Repeat nothing but the lines below running from the one containing "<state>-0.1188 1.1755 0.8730" to the one containing "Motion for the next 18". Keep both end lines.

● ● ● ● ●

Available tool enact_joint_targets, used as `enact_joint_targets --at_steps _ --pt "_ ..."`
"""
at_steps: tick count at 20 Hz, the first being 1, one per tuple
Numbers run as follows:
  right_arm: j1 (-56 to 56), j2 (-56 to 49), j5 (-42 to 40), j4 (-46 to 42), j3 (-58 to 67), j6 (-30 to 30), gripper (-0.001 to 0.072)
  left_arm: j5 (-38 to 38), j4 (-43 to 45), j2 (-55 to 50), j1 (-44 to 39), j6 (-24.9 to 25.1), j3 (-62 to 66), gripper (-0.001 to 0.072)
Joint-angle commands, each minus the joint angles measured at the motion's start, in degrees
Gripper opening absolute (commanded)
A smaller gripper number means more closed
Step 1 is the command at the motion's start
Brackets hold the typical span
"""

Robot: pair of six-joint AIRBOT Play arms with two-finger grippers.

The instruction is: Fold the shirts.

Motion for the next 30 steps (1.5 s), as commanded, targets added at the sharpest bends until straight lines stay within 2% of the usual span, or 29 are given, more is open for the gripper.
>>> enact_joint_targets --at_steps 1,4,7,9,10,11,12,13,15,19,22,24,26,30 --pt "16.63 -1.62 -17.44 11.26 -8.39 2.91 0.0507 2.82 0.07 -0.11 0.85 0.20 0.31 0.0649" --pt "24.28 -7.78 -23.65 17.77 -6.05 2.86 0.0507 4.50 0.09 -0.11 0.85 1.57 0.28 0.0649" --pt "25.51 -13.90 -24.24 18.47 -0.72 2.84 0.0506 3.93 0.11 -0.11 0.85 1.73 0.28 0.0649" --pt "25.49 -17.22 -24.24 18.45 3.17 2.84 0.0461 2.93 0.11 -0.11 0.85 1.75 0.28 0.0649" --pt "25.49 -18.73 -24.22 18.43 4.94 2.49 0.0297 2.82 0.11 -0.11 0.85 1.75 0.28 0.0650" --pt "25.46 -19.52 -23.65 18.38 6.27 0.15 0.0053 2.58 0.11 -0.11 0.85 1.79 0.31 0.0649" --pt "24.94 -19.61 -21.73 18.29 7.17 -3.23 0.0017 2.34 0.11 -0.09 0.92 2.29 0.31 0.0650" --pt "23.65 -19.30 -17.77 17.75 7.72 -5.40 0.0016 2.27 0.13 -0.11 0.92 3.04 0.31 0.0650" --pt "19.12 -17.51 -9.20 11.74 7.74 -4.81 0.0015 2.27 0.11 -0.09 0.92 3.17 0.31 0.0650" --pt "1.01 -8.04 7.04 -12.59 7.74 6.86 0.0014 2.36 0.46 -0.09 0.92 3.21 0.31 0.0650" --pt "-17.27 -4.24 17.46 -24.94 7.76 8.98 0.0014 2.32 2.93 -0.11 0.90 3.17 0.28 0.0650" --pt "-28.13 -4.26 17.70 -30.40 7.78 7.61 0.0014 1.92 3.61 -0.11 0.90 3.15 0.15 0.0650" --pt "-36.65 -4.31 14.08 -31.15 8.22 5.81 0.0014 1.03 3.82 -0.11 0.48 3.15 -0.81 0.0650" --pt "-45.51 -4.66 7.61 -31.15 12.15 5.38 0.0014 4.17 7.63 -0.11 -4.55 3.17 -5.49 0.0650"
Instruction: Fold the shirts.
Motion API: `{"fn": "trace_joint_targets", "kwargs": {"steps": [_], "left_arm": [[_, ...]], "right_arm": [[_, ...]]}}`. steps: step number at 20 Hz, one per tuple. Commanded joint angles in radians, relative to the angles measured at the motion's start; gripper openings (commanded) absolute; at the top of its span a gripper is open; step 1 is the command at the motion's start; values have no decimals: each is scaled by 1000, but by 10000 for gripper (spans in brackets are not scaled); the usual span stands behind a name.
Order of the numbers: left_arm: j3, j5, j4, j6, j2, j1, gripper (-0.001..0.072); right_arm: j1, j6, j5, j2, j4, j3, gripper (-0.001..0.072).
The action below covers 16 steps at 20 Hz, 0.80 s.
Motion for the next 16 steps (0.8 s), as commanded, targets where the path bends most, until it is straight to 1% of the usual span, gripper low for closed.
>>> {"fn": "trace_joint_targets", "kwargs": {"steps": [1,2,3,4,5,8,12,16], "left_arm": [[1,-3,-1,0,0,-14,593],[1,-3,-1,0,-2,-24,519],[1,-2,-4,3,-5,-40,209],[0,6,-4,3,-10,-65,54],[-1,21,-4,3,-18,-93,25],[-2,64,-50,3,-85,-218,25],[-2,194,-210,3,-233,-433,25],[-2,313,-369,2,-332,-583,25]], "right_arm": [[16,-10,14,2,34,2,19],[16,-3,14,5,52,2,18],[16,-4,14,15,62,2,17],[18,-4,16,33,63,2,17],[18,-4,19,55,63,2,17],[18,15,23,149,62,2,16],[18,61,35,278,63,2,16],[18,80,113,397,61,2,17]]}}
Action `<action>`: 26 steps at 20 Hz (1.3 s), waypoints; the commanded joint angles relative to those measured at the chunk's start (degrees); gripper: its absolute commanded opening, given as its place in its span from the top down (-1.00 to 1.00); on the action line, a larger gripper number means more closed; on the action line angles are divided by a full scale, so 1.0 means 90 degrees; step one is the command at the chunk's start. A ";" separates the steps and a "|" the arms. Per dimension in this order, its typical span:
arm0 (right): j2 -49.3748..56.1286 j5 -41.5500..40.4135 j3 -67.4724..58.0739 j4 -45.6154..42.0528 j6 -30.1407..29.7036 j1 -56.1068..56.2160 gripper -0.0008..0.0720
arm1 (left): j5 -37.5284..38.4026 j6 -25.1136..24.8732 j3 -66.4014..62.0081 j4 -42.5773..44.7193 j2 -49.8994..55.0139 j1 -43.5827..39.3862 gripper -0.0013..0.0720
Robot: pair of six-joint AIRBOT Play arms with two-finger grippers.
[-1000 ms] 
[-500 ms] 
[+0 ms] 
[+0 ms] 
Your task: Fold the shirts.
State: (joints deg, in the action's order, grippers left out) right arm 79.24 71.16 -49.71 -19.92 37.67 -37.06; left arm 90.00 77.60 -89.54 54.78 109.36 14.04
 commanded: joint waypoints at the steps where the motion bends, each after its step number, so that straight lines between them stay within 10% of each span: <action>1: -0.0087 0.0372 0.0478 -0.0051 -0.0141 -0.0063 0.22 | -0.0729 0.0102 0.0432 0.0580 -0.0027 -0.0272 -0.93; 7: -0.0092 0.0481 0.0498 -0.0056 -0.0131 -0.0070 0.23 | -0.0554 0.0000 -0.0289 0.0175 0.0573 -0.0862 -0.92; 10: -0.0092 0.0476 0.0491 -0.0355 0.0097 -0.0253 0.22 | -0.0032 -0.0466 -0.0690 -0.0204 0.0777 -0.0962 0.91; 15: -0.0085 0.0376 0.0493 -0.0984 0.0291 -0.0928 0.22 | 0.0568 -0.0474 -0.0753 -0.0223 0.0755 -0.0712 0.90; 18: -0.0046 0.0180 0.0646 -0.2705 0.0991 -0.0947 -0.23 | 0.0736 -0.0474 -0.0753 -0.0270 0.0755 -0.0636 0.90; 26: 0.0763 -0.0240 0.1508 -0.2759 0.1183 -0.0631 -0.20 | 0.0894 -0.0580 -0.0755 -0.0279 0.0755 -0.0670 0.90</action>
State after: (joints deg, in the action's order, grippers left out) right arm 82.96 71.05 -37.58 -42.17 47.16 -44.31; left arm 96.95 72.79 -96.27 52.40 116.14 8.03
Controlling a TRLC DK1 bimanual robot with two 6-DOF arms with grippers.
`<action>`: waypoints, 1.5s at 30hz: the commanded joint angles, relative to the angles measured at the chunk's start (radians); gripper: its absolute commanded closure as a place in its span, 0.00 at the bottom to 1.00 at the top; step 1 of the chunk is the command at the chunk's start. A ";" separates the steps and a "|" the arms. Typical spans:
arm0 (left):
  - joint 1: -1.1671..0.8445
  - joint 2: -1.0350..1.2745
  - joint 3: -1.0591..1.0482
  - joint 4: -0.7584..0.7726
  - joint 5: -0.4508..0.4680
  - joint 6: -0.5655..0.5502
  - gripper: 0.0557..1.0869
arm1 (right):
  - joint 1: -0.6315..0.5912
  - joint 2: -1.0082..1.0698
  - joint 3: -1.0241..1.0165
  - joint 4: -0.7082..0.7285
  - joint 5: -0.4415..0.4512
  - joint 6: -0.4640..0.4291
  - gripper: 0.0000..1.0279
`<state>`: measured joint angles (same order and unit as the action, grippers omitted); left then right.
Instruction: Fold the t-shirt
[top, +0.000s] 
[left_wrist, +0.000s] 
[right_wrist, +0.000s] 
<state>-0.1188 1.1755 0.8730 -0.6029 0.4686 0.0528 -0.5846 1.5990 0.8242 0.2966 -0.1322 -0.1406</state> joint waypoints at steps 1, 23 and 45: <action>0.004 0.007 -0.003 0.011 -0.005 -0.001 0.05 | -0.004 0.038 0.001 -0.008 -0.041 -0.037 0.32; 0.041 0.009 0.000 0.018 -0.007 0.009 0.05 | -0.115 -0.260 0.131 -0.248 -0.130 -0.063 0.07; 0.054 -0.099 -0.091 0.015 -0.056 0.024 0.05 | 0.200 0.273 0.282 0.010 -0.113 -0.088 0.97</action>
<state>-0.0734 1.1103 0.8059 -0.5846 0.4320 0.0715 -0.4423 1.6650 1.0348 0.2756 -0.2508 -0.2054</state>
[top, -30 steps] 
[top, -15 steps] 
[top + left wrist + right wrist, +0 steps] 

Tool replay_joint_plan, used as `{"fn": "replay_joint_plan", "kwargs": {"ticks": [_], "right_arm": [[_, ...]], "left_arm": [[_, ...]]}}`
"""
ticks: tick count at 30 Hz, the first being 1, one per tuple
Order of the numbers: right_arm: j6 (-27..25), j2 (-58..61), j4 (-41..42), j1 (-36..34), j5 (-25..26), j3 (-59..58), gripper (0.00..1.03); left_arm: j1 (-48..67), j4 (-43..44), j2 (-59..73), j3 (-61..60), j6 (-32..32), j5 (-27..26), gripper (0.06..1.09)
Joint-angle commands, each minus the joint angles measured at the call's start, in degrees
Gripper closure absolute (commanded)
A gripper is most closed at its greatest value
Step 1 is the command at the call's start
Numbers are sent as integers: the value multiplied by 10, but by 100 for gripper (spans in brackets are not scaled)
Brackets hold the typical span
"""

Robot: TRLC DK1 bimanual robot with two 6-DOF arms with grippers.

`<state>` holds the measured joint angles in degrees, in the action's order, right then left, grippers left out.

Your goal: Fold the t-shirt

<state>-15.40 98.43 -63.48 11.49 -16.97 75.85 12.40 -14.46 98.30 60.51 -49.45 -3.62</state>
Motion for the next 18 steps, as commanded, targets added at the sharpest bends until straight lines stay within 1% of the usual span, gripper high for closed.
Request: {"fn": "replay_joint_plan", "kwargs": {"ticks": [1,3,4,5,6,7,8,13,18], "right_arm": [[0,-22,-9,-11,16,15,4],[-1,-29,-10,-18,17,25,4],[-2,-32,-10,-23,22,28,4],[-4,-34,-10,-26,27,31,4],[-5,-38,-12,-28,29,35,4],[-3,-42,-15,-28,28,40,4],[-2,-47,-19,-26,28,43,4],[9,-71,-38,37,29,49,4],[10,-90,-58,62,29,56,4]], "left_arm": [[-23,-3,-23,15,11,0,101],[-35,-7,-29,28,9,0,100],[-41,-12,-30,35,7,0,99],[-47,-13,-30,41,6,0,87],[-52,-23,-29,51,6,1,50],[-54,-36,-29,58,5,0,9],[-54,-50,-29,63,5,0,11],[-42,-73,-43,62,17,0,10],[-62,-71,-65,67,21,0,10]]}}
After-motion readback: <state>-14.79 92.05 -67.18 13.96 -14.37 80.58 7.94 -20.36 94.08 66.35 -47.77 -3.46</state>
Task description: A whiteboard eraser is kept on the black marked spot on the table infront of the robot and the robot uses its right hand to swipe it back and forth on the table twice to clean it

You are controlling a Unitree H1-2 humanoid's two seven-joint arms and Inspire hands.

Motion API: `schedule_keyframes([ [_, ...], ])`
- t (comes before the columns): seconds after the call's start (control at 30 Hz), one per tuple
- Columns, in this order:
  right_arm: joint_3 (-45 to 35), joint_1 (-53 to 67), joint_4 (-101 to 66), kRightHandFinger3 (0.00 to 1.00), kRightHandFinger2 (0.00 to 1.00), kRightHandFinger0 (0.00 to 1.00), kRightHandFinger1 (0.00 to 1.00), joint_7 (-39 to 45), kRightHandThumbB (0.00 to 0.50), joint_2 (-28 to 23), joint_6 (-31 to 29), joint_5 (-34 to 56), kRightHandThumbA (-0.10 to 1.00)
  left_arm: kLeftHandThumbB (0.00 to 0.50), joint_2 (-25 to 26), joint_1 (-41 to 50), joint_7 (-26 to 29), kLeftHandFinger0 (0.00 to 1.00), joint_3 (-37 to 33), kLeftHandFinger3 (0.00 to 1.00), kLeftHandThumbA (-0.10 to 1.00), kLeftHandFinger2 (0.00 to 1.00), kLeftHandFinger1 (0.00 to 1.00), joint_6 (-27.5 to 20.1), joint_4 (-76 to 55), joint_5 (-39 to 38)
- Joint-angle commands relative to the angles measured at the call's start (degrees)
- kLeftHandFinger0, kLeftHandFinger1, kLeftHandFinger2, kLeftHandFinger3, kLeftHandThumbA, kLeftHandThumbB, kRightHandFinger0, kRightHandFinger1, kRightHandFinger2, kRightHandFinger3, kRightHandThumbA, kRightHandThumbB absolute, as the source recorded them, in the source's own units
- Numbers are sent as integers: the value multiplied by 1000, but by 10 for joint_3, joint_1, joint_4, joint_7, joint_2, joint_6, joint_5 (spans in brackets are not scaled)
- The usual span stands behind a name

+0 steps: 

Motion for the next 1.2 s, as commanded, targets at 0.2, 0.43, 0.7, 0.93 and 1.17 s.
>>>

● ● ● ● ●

> Solution
<state>-0.1188 1.1755 0.8730 -0.6029 0.4686 0.0528 -0.5846 1.5990 0.8242 0.2966 -0.1322 -0.1406</state> joint waypoints at steps 1, 23 and 45: <action>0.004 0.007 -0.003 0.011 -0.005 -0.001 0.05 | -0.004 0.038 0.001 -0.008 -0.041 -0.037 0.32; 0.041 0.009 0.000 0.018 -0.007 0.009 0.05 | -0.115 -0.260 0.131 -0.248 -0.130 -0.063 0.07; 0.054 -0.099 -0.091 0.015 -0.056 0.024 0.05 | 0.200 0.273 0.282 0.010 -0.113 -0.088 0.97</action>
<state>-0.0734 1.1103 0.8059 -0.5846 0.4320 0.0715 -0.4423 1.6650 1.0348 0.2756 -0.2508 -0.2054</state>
[top, -30 steps] 
[top, -15 steps] 
[top + left wrist + right wrist, +0 steps] 

Tool replay_joint_plan, used as `{"fn": "replay_joint_plan", "kwargs": {"ticks": [_], "right_arm": [[_, ...]], "left_arm": [[_, ...]]}}`
"""
ticks: tick count at 30 Hz, the first being 1, one per tuple
Order of the numbers: right_arm: j6 (-27..25), j2 (-58..61), j4 (-41..42), j1 (-36..34), j5 (-25..26), j3 (-59..58), gripper (0.00..1.03); left_arm: j1 (-48..67), j4 (-43..44), j2 (-59..73), j3 (-61..60), j6 (-32..32), j5 (-27..26), gripper (0.06..1.09)
Joint-angle commands, each minus the joint angles measured at the call's start, in degrees
Gripper closure absolute (commanded)
A gripper is most closed at its greatest value
Step 1 is the command at the call's start
Numbers are sent as integers: the value multiplied by 10, but by 100 for gripper (spans in brackets are not scaled)
Brackets hold the typical span
"""

Robot: TRLC DK1 bimanual robot with two 6-DOF arms with grippers.

`<state>` holds the measured joint angles in degrees, in the action's order, right then left, grippers left out.

Your goal: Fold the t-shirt

<state>-15.40 98.43 -63.48 11.49 -16.97 75.85 12.40 -14.46 98.30 60.51 -49.45 -3.62</state>
Motion for the next 18 steps, as commanded, targets added at the sharpest bends until straight lines stay within 1% of the usual span, gripper high for closed.

Nothing further is needed for the exercise.